The capital city, with more than three million people, and nine surrounding municipalities with at least 100,000 inhabitants each, are to see borders closed to outsiders for non-essential visits.
People would be allowed to cross boundaries for work, school, doctors' visits or shopping, but not for leisure.
Other measures include the closure of bars and restaurants at 11 p.m., from a previous curfew of 1 a.m., as well as
shutting parks and playgrounds. Social gatherings will be limited to six people.
Madrid has 735 cases per 100,000 people, one of the highest of any region in Europe and double Spain's national rate.
South Korea reported 113 new cases of COVID-19, its first daily increase over 100 in five days, as the country entered a holiday break that officials fear would possibly worsen transmissions.
The numbers released by the Korea Disease Control and Prevention Agency on Wednesday brought the caseload to 23,812, including 413 deaths.
Eighty-one of the new cases came from the Seoul metropolitan area, where health workers have struggled to stem transmissions linked to various sources, including churches, medical facilities, restaurants, schools and workers.
Indonesia on Wednesday reported 4,284 new coronavirus cases, taking the total number of infections to 287,008, data from the country's COVID-19 task force showed.
There were also 139 additional coronavirus-related deaths reported, taking the total number of fatalities to 10,740.
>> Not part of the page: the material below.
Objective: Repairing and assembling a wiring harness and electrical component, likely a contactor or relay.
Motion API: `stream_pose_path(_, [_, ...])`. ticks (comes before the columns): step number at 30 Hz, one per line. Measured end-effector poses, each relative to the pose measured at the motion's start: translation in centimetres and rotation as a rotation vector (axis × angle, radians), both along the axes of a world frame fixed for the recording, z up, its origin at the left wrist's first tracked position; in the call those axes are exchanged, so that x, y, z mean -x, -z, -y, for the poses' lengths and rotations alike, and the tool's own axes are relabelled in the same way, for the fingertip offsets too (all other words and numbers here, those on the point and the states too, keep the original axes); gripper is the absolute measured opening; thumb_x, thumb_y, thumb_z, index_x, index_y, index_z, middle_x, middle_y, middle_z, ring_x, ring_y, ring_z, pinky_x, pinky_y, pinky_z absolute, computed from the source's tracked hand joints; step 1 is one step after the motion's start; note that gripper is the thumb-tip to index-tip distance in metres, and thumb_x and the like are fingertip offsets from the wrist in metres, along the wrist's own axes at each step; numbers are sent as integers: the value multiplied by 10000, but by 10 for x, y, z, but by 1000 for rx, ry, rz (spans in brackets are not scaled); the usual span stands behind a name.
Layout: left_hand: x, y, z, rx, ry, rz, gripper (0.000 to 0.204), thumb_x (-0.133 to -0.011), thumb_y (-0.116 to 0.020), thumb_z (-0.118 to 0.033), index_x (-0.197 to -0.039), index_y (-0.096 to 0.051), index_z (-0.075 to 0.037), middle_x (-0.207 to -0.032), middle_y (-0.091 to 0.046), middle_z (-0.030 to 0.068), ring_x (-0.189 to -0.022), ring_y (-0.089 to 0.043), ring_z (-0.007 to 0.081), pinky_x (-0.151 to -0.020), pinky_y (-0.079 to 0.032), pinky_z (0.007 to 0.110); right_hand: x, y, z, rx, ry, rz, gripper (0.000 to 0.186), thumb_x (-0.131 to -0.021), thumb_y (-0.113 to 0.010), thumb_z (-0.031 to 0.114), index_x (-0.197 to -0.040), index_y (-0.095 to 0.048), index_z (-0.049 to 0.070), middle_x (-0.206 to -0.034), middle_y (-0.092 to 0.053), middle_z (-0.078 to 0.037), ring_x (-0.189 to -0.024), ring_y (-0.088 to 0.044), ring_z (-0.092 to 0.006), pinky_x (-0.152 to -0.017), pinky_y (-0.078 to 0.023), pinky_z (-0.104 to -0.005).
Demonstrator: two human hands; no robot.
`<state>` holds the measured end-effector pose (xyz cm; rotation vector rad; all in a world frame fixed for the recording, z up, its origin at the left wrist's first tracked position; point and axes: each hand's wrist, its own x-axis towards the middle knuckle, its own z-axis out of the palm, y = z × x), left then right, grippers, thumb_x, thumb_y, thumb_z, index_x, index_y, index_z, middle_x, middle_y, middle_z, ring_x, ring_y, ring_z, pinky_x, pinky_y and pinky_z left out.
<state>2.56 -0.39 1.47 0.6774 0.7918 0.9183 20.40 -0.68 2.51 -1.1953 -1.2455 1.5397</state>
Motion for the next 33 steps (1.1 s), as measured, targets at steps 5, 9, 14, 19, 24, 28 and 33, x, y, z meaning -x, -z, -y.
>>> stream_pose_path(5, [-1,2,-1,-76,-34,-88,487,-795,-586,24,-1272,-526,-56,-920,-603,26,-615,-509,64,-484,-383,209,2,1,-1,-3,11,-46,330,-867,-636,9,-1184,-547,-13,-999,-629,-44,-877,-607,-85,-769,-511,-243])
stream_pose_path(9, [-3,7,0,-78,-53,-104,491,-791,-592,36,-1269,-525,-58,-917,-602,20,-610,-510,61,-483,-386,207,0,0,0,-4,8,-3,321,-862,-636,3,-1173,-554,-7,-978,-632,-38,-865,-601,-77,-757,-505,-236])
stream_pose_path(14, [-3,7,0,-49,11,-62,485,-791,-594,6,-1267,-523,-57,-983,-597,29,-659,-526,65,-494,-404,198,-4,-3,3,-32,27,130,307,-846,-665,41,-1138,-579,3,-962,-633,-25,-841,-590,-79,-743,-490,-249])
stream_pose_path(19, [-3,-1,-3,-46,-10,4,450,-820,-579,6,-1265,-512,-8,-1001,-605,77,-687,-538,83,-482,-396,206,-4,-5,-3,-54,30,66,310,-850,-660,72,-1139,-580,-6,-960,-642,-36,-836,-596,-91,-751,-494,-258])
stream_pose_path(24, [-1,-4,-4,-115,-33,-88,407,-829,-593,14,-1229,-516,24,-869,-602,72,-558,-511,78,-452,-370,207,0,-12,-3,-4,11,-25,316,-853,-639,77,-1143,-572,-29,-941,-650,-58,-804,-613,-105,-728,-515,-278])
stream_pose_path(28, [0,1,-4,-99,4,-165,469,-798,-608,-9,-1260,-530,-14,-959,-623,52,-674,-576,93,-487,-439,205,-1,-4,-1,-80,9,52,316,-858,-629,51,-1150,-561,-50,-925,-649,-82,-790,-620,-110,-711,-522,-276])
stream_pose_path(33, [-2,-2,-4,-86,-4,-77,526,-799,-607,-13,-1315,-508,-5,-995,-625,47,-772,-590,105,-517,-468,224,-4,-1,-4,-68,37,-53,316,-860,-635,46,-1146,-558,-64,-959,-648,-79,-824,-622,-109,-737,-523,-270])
Russia has completed clinical trials of a second potential vaccine against COVID-19, developed by Siberia's Vector Institute, the RIA news agency cited Russian consumer safety watchdog Rospotrebnadzor as saying on Wednesday.
The institute completed early-stage human trials, known as Phase II, earlier this month.
German Chancellor Angela Merkel on Wednesday pledged $100 million US to help developing countries access a COVID-19 vaccine as World Bank President David Malpass said "broad, rapid and affordable" access to vaccines "will be at the core of a resilient global economic recovery that lifts everyone."
Merkel also called on "those who are still dithering" to commit to the global vaccine effort.
The Czech government will limit indoor gatherings to 10 people and outdoor ones to 20 as part of new measures taking effect for two weeks from Monday to combat a surge in coronavirus cases, Health Minister Roman Prymula said on Wednesday.
Sports matches will continue but without spectators, and theatres and cinemas can still operate, but concerts, musicals and operas will be banned, Prymula said.